Budapest, June 15, 2023: The Jewish Quarter

The Dohány Street Synagogue is affiliated with the Neolog or Congressional wing of Hungarian Jewry, a liberal and modernist denomination largely associated with middle and upper-class assimilated Jews, in sharp contrast to the conservative and traditionalist Orthodox Jewish community. The latter have their own places of worship, one of which is the Kazinczy Street Synagogue, which was our second stop in the Jewish Quarter. To get there we threaded our way through narrow, crowded streets, passing a number of interesting shops and tempting restaurants which I would have loved to patronize if there had been an opportunity.

The Kazinczy Street Orthodox Grand Synagogue was built in 1913, just before the First World War, in a style which is the last thing I would have expected from a conservative and traditionalist denomination: Art Nouveau. In fact it is considered a masterpiece of Art Nouveau architecture. The narrow street and the limitations of my equipment (not to mention the skills of the photographer) prevented me from doing visual justice to the synagogue, but one can see more adequate photos online, for example here. In the post-World War II period, under the kindly auspices of the Communist regime, the Orthodox Grand Synagogue deteriorated to the point of unusability, and a smaller house of worship, the Sasz-Chevra Orthodox Synagogue, was built next to it (after the collapse of Communism the main synagogue was restored and can be visited today). I initially mistook the unpretentious doorway providing entry to the smaller synagogue, which also leads to the Hanna glatt kosher restaurant, for the main entrance to the Grand Synagogue.

From Kazinczy Street we ambled on to the Carl Lutz Memorial, at the corner of Dob and Rumbach Streets. Carl Lutz was a Swiss diplomat who is credited with saving 62,000 Hungarian Jews from the Nazis during World War II.

Interestingly, Carl Lutz as a young man had emigrated to the United States. He lived there for two decades and worked his way through college, graduating from George Washington University in Washington, D.C., in 1924. By that time he had started working in the Swiss Legation there, and continued to pursue his diplomatic career in other American cities, remaining in the USA until 1934. In 1935 the Swiss diplomatic service sent him as a vice-consul to Jaffa in Palestine, where he apparently developed strong Jewish sympathies after watching a Jewish worker being lynched by an Arab mob. In 1942 he was appointed Swiss vice-consul in Budapest, and soon began helping Hungarian Jews emigrate to Palestine. He did so by issuing safe-conduct documents to Jewish families and by establishing safe houses, such as the famous “Glass House”, where Jews could live under official Swiss protection. His activities became so provocative that the German plenipotentiary in Hungary actually contemplated having him assassinated, but failed to obtain permission from his superiors. The Swiss government’s reward for his efforts was to reprimand him for exceeding his authority, though this was later reversed. He died in Switzerland in 1975.

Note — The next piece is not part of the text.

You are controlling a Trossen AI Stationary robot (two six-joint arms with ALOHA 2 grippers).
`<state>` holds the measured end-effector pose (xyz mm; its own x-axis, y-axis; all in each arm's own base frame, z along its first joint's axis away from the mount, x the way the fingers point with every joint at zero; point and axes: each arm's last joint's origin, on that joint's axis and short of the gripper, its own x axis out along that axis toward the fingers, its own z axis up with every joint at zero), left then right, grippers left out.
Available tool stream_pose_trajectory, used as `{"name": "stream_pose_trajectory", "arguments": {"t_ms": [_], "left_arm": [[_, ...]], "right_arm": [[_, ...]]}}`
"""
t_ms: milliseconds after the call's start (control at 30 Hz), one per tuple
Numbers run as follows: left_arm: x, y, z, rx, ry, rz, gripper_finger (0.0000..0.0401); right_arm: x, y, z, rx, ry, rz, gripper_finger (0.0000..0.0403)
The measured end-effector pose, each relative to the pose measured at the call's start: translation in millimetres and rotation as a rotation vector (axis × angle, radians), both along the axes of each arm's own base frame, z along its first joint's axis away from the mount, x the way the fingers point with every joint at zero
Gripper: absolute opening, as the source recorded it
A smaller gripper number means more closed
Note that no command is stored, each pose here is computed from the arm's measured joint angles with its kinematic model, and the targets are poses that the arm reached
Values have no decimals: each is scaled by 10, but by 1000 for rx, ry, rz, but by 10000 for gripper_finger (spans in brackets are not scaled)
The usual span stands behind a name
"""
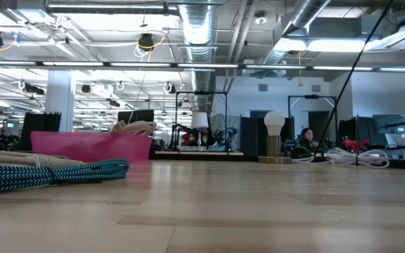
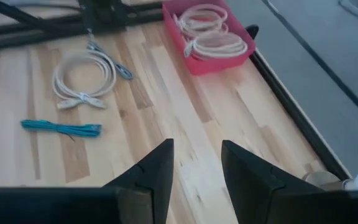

The Carl Lutz Memorial on Dob Street is a most unusual construction. Its most striking component is a statue of Lutz in the form of a golden angel standing sideways on the side of a building. From his height, Lutz throws a very long cape to serve as a ramp for an wounded Holocaust victim lying on the ground. extending an arm up to plead for help. Also on the wall is a plaque featuring a quotation from the Talmud, “Whoever saves a life is considered to have saved an entire world.” Beneath the golden statue on the wall have been scrawled a plethora of graffiti, which some people feel has ruined the atmosphere, but it didn’t bother me. The graffiti were unintelligible to me, and I could not tell whether they consisted of the ravings of anti-Jewish hatemongers displaying their idiocy for all the world to see, or else they have nothing to do with the memorial at all, in which case they are merely artwork. In any case, the memorial is set in a shady garden which provides a semblance of peace. On the street corner, at the opposite end of the garden from the memorial itself, we noticed three mounds which consisted of the same kind of brickwork as that supporting the victim statue, but which had nothing near them to indicate what they represented. I don’t recall whether the guide said anything about them and I haven’t been able to find out anything more, so if anyone reading this can help I would be much obliged.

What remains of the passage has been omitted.